• _EXERCISE_
Quote only the lines from the top of the listing below down to and including the line with "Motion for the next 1".

________________________

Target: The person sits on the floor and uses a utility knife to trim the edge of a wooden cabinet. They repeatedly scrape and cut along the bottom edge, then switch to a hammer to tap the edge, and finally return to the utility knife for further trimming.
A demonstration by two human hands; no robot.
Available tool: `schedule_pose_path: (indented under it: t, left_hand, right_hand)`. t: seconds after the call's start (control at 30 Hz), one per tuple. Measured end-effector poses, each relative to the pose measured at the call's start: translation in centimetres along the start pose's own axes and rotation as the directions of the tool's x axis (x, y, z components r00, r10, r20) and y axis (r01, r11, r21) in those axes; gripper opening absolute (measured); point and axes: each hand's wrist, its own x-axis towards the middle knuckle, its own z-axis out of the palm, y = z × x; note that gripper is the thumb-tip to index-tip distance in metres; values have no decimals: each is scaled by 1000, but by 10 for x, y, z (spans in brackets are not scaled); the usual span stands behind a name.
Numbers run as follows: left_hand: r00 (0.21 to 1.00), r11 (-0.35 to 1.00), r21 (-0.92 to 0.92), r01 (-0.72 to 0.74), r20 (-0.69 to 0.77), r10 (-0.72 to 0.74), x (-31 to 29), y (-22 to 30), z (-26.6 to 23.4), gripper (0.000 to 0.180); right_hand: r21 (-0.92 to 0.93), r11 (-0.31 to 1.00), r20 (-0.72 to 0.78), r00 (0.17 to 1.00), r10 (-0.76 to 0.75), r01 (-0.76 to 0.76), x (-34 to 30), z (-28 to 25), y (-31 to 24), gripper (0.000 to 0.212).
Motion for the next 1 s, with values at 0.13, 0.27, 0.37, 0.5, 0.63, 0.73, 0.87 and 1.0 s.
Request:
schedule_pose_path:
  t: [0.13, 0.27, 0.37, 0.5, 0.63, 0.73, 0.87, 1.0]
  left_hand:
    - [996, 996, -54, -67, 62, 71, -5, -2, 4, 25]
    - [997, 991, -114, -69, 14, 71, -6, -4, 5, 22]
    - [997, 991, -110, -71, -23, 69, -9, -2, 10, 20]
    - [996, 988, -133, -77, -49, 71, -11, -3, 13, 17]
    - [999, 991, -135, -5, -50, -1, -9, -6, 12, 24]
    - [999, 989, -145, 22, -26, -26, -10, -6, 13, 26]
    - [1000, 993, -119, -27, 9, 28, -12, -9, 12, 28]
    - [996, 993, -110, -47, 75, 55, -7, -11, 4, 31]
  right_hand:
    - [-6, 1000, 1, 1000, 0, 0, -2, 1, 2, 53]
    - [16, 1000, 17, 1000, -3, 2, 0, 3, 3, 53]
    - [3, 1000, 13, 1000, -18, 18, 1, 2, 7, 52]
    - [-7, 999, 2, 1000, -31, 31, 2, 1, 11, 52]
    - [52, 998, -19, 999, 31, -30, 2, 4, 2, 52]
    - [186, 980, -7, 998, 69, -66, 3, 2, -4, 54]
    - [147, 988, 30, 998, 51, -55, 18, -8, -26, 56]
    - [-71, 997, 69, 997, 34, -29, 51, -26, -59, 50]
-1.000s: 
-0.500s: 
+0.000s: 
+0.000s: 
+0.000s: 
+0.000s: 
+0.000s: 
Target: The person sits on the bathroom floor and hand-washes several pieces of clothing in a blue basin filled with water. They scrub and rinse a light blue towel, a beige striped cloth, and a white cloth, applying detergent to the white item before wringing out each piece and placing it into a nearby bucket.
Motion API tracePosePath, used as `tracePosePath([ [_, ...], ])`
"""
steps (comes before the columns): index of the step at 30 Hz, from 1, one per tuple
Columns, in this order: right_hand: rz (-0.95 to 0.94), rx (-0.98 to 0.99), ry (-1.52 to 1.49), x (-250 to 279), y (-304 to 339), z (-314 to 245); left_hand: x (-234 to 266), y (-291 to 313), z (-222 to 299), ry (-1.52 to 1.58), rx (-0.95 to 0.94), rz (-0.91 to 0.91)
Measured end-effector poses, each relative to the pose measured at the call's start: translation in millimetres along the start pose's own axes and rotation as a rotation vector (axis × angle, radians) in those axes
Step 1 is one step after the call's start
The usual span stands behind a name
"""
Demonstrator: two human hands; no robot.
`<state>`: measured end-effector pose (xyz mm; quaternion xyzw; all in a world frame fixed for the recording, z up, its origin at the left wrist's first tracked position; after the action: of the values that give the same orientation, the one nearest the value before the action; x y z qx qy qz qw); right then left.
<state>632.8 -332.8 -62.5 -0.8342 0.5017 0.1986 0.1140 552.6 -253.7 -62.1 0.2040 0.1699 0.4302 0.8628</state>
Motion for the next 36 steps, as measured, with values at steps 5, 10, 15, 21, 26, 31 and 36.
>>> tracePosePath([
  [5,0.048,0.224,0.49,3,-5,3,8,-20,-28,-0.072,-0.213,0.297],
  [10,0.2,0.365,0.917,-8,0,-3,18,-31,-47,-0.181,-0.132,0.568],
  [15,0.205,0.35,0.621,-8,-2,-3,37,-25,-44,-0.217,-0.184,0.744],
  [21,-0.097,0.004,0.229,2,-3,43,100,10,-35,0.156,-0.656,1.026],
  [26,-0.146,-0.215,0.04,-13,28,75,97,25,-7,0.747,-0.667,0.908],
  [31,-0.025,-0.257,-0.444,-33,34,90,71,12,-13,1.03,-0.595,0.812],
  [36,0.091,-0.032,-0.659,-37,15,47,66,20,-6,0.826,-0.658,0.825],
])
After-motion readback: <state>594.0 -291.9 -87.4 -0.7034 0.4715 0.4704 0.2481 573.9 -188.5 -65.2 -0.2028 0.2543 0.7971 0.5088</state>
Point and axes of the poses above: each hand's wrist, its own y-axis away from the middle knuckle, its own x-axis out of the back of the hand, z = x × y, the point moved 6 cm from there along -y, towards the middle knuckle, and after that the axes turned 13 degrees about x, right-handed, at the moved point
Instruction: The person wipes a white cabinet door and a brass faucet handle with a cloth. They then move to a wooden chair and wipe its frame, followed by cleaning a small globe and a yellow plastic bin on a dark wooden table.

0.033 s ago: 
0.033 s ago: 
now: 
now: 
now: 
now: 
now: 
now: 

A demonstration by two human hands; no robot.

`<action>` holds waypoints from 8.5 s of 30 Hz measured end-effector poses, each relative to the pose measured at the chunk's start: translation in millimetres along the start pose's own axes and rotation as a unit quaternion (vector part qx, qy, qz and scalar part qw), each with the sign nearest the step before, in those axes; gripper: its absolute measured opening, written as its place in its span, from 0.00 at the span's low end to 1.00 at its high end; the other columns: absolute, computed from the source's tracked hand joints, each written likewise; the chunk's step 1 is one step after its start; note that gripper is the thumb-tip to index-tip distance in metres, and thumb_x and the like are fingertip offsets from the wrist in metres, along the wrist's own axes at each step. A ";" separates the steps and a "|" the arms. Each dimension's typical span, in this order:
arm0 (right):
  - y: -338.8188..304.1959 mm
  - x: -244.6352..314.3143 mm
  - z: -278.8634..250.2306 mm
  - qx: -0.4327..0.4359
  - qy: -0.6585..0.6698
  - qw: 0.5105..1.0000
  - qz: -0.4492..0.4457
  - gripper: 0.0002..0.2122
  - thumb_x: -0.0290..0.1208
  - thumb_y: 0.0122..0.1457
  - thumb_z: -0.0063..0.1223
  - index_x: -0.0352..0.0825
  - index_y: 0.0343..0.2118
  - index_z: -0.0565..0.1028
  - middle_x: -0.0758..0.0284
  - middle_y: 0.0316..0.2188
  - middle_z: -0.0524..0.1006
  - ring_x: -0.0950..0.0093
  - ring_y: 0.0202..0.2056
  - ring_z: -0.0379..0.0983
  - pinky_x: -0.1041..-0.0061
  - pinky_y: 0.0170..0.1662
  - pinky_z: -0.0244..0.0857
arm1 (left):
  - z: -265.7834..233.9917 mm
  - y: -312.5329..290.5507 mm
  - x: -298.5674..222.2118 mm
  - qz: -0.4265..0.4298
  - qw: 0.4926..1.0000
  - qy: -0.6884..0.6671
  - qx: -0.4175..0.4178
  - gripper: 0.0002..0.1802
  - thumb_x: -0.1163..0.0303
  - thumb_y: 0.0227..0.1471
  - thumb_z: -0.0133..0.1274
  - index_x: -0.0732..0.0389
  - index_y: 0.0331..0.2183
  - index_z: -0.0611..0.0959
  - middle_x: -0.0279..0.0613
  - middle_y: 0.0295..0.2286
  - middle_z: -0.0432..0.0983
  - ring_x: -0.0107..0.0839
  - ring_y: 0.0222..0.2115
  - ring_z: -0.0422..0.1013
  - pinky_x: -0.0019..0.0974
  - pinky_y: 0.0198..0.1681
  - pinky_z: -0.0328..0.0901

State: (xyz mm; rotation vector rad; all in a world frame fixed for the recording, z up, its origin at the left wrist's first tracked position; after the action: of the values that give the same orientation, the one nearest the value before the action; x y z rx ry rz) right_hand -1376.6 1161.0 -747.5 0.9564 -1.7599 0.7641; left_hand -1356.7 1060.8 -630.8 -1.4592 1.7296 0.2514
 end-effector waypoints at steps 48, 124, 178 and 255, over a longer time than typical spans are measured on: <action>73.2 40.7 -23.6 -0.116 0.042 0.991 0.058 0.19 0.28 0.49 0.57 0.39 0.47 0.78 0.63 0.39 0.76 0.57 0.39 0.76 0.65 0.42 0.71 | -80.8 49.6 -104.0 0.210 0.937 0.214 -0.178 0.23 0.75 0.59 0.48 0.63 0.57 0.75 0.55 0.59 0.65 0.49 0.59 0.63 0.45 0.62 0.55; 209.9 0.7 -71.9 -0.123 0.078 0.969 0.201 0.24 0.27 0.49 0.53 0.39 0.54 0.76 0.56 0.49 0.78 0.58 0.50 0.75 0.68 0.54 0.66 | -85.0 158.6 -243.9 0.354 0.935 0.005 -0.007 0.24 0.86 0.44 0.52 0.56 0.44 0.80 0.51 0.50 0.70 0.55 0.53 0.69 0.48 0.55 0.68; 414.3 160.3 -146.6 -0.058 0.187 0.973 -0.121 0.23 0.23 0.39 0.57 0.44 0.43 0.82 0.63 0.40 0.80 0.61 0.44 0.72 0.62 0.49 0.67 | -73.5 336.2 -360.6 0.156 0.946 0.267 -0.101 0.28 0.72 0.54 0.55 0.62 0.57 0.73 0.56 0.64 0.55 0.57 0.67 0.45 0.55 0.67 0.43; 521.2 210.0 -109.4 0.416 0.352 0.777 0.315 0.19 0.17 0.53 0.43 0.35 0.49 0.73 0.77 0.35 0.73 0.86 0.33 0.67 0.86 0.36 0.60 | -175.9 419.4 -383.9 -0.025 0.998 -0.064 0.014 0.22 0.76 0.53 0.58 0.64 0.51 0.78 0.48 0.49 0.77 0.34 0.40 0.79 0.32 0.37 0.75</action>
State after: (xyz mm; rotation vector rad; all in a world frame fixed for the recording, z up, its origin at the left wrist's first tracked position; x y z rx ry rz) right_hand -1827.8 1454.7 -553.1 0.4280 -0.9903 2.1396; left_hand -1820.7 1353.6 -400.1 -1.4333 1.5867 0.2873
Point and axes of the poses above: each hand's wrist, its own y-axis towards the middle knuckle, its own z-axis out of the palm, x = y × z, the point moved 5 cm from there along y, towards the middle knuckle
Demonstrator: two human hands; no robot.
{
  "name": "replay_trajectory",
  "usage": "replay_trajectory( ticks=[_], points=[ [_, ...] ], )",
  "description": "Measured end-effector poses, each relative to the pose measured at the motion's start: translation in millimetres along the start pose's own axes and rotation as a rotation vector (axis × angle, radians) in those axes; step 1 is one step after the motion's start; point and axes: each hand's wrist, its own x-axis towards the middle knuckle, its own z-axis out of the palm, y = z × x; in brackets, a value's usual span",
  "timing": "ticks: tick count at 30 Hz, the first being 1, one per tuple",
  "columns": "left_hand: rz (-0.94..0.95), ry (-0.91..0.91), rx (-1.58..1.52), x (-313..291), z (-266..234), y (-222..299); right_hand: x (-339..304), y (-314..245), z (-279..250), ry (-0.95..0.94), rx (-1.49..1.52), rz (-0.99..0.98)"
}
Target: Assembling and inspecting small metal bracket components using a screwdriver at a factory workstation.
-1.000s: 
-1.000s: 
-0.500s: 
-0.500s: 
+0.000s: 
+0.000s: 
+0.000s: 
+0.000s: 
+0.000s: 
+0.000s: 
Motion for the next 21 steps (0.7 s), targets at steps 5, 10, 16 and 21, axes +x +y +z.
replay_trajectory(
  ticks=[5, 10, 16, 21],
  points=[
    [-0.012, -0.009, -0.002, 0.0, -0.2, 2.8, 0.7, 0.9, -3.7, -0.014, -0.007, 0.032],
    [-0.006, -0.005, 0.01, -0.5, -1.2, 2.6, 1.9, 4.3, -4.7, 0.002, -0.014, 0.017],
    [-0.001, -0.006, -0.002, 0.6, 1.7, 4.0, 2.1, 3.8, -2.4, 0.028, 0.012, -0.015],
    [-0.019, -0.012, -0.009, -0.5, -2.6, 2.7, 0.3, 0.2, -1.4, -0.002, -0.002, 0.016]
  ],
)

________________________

• _ANSWER FOR THIS EXERCISE_
Target: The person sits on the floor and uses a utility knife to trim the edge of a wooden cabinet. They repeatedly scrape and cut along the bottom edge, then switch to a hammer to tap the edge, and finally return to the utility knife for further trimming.
A demonstration by two human hands; no robot.
Available tool: `schedule_pose_path: (indented under it: t, left_hand, right_hand)`. t: seconds after the call's start (control at 30 Hz), one per tuple. Measured end-effector poses, each relative to the pose measured at the call's start: translation in centimetres along the start pose's own axes and rotation as the directions of the tool's x axis (x, y, z components r00, r10, r20) and y axis (r01, r11, r21) in those axes; gripper opening absolute (measured); point and axes: each hand's wrist, its own x-axis towards the middle knuckle, its own z-axis out of the palm, y = z × x; note that gripper is the thumb-tip to index-tip distance in metres; values have no decimals: each is scaled by 1000, but by 10 for x, y, z (spans in brackets are not scaled); the usual span stands behind a name.
Numbers run as follows: left_hand: r00 (0.21 to 1.00), r11 (-0.35 to 1.00), r21 (-0.92 to 0.92), r01 (-0.72 to 0.74), r20 (-0.69 to 0.77), r10 (-0.72 to 0.74), x (-31 to 29), y (-22 to 30), z (-26.6 to 23.4), gripper (0.000 to 0.180); right_hand: r21 (-0.92 to 0.93), r11 (-0.31 to 1.00), r20 (-0.72 to 0.78), r00 (0.17 to 1.00), r10 (-0.76 to 0.75), r01 (-0.76 to 0.76), x (-34 to 30), z (-28 to 25), y (-31 to 24), gripper (0.000 to 0.212).
Motion for the next 1 s, with values at 0.13, 0.27, 0.37, 0.5, 0.63, 0.73, 0.87 and 1.0 s.

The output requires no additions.